● Exercise goal
When a line in the entries below contains the word "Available", copy that line.

● Input data
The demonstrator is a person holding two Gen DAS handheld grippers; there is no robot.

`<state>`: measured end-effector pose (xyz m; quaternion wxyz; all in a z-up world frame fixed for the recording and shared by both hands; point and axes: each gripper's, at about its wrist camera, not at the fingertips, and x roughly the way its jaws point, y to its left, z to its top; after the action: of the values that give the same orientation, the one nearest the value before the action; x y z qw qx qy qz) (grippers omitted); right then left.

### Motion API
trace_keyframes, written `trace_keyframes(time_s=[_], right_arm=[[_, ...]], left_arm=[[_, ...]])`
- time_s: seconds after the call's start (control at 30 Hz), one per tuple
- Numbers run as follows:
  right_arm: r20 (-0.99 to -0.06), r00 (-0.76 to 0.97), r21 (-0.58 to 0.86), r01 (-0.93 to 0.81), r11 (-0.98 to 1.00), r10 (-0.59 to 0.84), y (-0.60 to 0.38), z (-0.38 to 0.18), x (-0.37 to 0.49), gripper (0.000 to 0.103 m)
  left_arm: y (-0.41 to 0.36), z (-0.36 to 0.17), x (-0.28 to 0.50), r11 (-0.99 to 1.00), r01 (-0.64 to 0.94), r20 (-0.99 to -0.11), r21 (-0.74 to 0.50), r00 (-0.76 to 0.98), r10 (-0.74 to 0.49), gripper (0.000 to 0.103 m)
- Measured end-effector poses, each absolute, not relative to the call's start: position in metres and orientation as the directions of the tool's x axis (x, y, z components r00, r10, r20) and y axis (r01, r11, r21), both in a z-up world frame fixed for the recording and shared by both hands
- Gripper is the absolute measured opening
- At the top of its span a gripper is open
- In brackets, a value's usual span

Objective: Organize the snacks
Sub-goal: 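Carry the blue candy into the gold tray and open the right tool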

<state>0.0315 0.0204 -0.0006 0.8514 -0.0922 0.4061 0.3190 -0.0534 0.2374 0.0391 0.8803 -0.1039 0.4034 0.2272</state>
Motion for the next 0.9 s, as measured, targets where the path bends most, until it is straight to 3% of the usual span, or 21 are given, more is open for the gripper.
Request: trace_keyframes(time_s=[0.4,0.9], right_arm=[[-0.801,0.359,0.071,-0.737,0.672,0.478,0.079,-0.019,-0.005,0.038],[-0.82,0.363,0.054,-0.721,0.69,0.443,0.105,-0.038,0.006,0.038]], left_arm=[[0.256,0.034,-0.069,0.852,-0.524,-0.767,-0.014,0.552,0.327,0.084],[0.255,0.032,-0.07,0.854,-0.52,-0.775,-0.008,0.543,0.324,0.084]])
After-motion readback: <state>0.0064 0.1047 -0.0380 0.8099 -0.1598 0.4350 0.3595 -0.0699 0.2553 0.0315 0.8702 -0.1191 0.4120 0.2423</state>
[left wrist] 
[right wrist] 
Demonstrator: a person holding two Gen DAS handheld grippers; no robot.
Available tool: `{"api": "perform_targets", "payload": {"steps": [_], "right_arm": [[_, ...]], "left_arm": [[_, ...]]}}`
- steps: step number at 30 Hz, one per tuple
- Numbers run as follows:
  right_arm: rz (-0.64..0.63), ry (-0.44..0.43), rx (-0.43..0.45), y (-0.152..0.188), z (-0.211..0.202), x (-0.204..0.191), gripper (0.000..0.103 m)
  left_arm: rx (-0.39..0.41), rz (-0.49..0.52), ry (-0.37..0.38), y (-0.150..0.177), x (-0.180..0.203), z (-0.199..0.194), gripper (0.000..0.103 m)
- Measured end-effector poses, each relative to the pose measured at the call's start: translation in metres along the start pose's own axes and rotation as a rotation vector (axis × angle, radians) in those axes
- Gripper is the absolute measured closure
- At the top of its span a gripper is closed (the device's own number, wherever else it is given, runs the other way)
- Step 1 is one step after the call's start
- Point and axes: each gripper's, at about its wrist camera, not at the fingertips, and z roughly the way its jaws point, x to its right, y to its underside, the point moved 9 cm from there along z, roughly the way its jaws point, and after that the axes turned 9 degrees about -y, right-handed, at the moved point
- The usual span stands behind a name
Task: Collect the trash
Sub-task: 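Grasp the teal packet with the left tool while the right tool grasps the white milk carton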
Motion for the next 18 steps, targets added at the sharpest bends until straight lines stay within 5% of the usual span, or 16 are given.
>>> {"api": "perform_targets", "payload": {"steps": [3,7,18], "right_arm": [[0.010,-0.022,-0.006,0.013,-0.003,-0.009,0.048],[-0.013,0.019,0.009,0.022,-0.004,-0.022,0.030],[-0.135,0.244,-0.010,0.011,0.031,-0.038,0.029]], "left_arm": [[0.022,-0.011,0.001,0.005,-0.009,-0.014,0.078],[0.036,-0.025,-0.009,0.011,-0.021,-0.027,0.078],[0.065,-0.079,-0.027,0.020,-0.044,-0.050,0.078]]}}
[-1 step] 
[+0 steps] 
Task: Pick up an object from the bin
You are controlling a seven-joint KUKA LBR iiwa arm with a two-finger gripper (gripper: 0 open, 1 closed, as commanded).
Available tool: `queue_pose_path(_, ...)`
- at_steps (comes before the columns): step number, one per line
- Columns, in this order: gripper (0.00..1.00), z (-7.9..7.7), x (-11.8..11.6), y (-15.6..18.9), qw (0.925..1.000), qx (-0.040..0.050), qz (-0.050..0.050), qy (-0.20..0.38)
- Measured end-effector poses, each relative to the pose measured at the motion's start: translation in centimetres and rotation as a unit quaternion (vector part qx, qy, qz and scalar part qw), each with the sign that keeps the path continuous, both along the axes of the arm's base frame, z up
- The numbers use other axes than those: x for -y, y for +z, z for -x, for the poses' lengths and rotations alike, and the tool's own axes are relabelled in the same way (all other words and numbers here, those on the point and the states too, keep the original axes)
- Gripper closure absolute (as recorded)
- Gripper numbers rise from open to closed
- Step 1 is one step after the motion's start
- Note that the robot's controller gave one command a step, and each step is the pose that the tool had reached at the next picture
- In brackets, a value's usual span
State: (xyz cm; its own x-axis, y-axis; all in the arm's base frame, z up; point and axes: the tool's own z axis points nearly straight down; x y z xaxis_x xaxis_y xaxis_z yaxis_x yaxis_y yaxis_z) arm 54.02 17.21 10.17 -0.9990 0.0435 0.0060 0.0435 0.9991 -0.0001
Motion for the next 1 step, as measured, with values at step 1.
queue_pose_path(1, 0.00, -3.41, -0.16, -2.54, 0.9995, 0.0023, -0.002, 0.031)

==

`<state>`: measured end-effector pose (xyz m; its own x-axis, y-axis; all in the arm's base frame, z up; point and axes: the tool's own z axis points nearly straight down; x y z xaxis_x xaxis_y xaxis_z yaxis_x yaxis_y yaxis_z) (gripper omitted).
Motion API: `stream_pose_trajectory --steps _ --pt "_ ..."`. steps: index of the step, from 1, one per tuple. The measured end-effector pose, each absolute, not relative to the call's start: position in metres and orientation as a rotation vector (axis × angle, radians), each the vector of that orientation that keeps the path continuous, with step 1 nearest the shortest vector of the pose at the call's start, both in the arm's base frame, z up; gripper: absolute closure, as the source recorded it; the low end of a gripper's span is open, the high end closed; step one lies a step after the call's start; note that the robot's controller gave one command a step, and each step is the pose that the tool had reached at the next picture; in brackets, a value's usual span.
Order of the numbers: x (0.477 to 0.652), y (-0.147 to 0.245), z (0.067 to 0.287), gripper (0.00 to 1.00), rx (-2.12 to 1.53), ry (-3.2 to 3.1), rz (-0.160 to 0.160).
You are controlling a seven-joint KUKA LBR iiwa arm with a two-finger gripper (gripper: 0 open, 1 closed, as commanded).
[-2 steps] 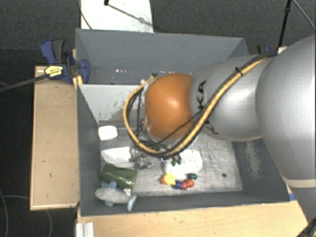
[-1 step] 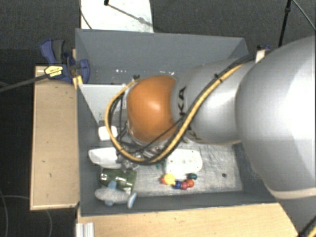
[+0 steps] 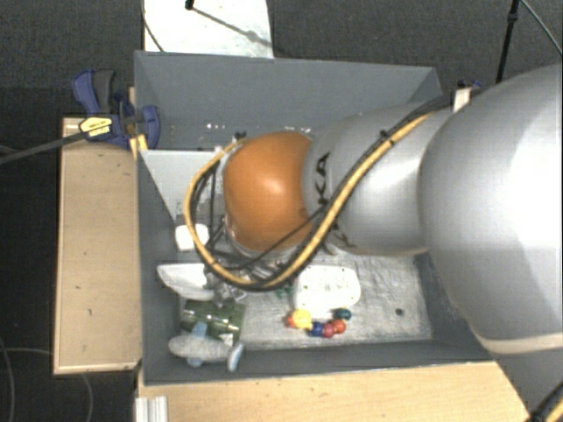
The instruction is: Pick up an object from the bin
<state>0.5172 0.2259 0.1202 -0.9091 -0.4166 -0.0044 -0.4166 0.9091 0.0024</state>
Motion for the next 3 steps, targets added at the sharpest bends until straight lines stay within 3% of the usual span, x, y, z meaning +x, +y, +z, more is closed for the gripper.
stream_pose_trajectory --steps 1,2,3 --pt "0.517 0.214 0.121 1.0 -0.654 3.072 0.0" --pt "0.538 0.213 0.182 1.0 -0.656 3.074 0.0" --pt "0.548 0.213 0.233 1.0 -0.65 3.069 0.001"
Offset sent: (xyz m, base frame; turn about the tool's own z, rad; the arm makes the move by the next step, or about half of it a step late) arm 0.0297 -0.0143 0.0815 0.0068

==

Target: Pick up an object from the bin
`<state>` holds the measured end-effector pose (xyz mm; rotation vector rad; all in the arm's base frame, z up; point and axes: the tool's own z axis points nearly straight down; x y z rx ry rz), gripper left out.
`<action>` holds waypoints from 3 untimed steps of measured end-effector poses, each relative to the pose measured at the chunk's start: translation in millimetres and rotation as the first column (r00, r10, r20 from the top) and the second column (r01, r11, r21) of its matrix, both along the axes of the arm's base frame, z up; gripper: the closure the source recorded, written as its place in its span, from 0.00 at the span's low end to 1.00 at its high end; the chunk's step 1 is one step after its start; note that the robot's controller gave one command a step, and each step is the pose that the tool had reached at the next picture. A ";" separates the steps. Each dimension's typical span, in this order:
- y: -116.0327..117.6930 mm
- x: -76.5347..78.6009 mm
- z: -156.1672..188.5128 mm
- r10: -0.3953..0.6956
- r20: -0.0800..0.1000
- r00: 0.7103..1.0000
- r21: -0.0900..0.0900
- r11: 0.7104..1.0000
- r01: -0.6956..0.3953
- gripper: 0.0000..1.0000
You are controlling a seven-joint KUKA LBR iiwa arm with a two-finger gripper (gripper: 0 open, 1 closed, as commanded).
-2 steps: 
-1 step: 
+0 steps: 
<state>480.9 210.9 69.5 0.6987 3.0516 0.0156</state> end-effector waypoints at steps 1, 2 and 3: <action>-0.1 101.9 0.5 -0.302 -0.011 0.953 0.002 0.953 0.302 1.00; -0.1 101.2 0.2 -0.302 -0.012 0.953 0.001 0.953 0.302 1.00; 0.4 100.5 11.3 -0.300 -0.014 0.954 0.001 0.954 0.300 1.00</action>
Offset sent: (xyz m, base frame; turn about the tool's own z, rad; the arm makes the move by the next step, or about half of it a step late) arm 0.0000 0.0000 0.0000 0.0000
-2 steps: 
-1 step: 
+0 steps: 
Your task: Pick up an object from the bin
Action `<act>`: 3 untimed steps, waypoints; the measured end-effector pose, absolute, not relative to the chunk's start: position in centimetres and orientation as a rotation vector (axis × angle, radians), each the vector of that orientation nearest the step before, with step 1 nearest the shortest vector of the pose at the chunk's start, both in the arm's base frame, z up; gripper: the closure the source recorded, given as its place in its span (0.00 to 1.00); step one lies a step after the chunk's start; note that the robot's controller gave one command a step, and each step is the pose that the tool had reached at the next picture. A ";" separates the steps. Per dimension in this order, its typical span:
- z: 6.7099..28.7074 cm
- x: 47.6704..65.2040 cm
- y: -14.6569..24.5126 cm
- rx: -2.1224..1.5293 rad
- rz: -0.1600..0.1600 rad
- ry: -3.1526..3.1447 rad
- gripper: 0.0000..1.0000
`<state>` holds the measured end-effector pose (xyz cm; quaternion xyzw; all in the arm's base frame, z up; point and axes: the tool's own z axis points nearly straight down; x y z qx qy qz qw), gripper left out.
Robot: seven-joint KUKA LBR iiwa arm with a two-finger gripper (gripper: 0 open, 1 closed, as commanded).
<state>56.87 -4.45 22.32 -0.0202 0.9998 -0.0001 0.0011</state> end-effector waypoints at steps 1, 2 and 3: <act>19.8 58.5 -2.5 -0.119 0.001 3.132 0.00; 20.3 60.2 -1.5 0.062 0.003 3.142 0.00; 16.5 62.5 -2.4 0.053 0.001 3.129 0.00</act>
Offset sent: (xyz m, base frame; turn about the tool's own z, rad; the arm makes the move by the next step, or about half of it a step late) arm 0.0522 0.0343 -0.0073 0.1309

● Reply
Available tool: `{"api": "perform_targets", "payload": {"steps": [_], "right_arm": [[_, ...]], "left_arm": [[_, ...]]}}`
Available tool: `queue_pose_path(_, ...)`

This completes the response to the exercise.